Osteoarthritis (OA), degenerative arthritis, is one of the most common causes of chronic pain in adults worldwide. More than 30 million people in the U.S. alone suffer from OA, which can affect any movable joint, including the ankle, knee, hip, hand, wrist, elbow and shoulder. It causes the cartilage that cushions joints to lose elasticity and wear away in places. This makes the bones rub together, causing pain, stiffness and swelling.
Signs You Should Get Help for Osteoarthritis
See your primary care doctor if you have any of the following symptoms:
- Persistent joint pain
- Significant swelling
- Painful stiffness
- Joint pain at night
- Pain during routine activities
If you have osteoarthritis, you might be referred to a rheumatologist, a doctor who specializes in diseases of the joints, muscles and bones. Rheumatologists at Rush have extensive experience diagnosing and treating osteoarthritis. Their goal is to treat you in ways that improve your mobility and control your pain.
Osteoarthritis Treatment at Rush
The good news is that osteoarthritis progresses slowly over many years. So if you get treatment early, you can keep it at a certain state so it doesn’t progress and become worse.
We'll work with you to create a personalized plan for your osteoarthritis that is tailored to your lifestyle and health needs. Treatment may include one or more of the following:
- Medications: Over-the-counter pain relievers, prescription medicines, corticosteroid injections to relieve pain and inflammation, and hyaluronic acid injections to lubricate your joints
- Heat or ice
- Nutritional counseling: Our clinical dietitians will help you develop a sensible nutrition plan that includes how to maintain a healthy weight and eat foods that strengthen bones and lessen inflammation.
- Physical therapy and/or occupational therapy: Our therapists work with you to help you regain your strength and mobility, as well as perform daily activities.

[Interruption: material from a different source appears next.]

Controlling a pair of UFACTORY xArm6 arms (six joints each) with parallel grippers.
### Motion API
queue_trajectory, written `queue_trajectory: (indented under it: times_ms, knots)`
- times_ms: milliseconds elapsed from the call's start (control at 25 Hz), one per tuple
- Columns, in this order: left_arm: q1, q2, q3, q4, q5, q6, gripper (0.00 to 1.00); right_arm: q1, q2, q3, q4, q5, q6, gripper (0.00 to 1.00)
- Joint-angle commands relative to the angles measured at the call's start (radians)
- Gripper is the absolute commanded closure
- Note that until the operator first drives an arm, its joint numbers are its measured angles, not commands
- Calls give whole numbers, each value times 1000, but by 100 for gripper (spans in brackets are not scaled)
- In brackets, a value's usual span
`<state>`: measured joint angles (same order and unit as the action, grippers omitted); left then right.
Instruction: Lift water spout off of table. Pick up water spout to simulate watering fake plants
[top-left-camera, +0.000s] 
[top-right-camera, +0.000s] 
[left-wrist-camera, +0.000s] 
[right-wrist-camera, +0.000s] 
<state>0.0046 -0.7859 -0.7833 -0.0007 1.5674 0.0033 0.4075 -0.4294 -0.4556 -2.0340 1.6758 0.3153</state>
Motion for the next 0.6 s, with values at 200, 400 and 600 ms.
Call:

This can include stretching exercises to increase your flexibility and decrease pain and stiffness; strength training to maintain muscle strength and support and protect joints; customized splints to support your hands and wrists; and tips on overcoming the daily challenges of living with chronic osteoarthritis.
- Acupuncture: Licensed acupuncture therapists can reduce your pain by inserting fine needles into the skin at specific points on your body.
- Injections: Injections, including corticosteroids, hyaluronic acid, stem cells and platelet-rich plasma, may help to temporarily reduce inflammation and pain, and improve function.
If nonsurgical treatments are not working, you may be referred to an orthopedic surgeon to discuss surgery. The different types of surgery include:
- Cartilage restoration: Rush orthopedic surgeons perform a variety of techniques to repair or replace damaged cartilage before more advanced deterioration occurs. This can help delay or prevent the need for joint replacement surgery in young, active patients.
- Arthroscopy: Arthroscopy is a minimally invasive orthopedic surgery used to diagnose and treat osteoarthritis of the knee, shoulder, hip, elbow, wrist and ankle joints. It is an alternative to standard open surgery, which requires larger incisions. This approach results in less swelling and pain, lower risk of surgical complications, faster return to normal activities, and it can almost always be done in an outpatient setting
- Arthrodesis (also known as joint fusion): Joint fusion is a procedure that involves removing damaged joints and fusing your bones together. It is most often used in the ankles and wrists, but can be performed on other joints.
- Osteotomy: Osteotomy is a surgical procedure that involves cutting a bone to reshape it (shorten, lengthen or realign). It is used to correct deformities of the feet (bunions), hips, knees and legs, as well as to straighten bones that don’t heal properly after a fracture. Orthopedic surgeons may do an osteotomy to relieve pain caused by hip or knee osteoarthritis, especially in younger patients.
- Joint replacement: If you've tried all other treatments and are still in pain, joint replacement may be your best option. Replacing a damaged joint with an artificial one can effectively relieve pain and improve mobility.
Rush Excellence in Osteoarthritis Care
- Nationally recognized for excellence: You may receive care from our world-class orthopedic specialists for your osteoarthritis care. And you'll be in good hands. U.S. News & World Report ranked Rush University Medical Center No. 8 in the nation for orthopedics.
- Infusion and injection services: Many osteoarthritis medications are given either via an IV or through subcutaneous injection (under the skin). Our highly trained nurses administer these shots and IV treatments, ensuring that you receive your medications safely and effectively.
- Minimally invasive surgery: Whenever possible, our surgeons use minimally invasive approaches, which means smaller incisions, less pain and shorter hospital stays compared to traditional surgery.
- Access to clinical trials: Because our osteoarthritis providers are also researchers, we offer a wide range of clinical trials. So you'll have access to treatments you might not find elsewhere. For example, Rush orthopedic surgeons are studying the use of stem cells to treat osteoarthritis. Another study is testing whether a pressure-detecting shoe insole can help people with knee osteoarthritis walk in a way that reduces the strain on their knees — reducing pain and improving function.